PROBLEM DESCRIPTION –
Which lines belong in the answer? Exactly those from the line containing "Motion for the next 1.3" through the last line of the records below, repeated as written.

[Stored items]

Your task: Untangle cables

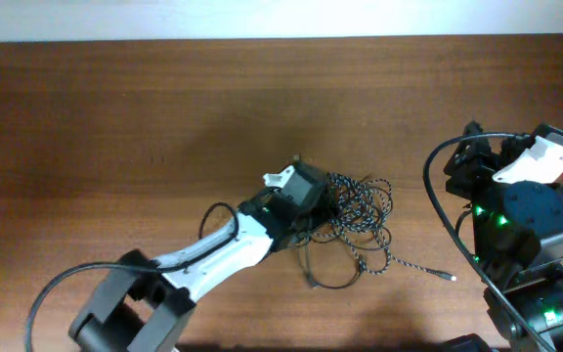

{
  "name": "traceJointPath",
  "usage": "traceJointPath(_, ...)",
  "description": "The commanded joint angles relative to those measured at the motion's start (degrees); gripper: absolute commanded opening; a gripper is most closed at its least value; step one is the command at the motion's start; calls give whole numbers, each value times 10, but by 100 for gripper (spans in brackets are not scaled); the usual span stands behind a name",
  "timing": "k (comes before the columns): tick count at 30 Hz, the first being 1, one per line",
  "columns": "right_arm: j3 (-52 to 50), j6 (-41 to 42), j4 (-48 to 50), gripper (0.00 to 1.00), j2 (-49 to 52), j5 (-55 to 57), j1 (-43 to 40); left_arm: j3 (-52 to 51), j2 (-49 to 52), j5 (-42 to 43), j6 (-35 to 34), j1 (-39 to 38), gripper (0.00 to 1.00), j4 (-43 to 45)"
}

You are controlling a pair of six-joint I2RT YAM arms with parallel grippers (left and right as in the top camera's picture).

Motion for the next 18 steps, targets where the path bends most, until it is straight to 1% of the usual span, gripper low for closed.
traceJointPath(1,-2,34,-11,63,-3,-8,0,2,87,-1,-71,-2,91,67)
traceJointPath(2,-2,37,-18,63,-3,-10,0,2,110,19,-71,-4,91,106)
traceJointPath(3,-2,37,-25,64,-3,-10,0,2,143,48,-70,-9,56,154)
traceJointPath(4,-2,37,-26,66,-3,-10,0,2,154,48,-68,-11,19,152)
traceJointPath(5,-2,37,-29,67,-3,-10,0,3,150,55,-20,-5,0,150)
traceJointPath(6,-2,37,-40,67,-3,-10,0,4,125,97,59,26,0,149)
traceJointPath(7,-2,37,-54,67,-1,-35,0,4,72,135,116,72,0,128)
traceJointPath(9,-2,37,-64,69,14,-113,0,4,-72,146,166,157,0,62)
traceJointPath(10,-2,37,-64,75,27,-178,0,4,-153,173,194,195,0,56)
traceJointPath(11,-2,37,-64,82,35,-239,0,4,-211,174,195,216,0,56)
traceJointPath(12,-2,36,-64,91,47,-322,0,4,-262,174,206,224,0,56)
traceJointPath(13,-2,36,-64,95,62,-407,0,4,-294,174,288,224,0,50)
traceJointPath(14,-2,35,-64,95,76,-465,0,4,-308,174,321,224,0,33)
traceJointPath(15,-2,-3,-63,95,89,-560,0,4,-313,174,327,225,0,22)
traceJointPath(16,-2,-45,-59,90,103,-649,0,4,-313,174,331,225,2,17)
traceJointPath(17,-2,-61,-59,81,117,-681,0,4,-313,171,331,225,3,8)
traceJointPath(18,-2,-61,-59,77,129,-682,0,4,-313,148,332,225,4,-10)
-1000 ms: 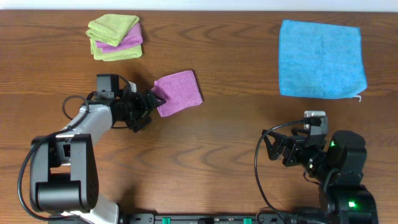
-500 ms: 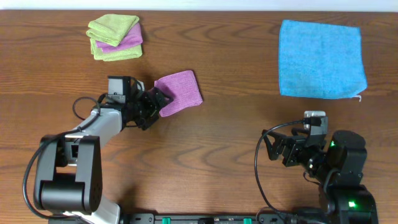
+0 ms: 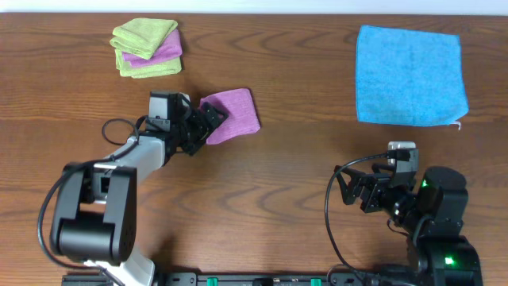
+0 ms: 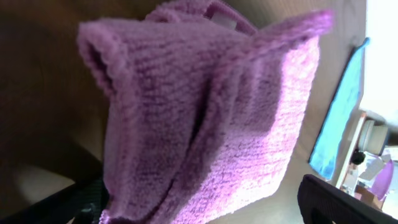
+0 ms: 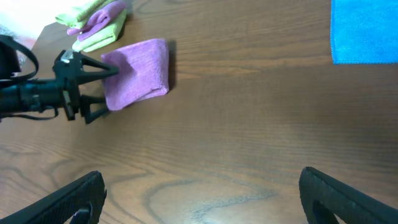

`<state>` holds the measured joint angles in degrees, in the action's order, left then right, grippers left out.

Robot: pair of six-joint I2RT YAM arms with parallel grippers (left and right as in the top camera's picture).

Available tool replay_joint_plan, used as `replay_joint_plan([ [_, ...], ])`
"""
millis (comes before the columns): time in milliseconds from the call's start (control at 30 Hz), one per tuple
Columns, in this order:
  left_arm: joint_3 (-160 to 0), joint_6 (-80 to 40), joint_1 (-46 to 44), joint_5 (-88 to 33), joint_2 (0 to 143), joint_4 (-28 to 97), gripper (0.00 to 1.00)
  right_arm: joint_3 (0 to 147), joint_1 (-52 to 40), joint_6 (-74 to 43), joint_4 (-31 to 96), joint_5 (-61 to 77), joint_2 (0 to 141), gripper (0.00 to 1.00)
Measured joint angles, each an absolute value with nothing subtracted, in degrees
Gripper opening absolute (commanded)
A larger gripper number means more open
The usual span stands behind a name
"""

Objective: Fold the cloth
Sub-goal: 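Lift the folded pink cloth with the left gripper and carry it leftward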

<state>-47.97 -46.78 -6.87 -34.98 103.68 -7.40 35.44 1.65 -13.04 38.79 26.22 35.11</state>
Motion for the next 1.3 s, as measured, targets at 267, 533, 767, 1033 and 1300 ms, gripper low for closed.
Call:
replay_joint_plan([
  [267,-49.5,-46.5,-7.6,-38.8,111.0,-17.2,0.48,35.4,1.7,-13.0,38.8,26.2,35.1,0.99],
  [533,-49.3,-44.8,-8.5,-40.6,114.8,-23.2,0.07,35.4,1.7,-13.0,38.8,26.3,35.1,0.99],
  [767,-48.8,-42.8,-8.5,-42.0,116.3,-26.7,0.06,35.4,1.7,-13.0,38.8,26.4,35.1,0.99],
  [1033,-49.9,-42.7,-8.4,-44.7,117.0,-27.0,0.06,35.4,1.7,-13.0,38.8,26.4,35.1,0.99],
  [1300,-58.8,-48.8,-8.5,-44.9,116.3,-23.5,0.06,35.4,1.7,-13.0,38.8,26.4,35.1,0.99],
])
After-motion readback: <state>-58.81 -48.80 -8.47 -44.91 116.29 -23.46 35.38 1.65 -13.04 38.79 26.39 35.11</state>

SOLUTION –
Motion for the next 1.3 s, as measured, targets at 267, 533, 767, 1033 and 1300 ms, gripper low for closed.
Call:
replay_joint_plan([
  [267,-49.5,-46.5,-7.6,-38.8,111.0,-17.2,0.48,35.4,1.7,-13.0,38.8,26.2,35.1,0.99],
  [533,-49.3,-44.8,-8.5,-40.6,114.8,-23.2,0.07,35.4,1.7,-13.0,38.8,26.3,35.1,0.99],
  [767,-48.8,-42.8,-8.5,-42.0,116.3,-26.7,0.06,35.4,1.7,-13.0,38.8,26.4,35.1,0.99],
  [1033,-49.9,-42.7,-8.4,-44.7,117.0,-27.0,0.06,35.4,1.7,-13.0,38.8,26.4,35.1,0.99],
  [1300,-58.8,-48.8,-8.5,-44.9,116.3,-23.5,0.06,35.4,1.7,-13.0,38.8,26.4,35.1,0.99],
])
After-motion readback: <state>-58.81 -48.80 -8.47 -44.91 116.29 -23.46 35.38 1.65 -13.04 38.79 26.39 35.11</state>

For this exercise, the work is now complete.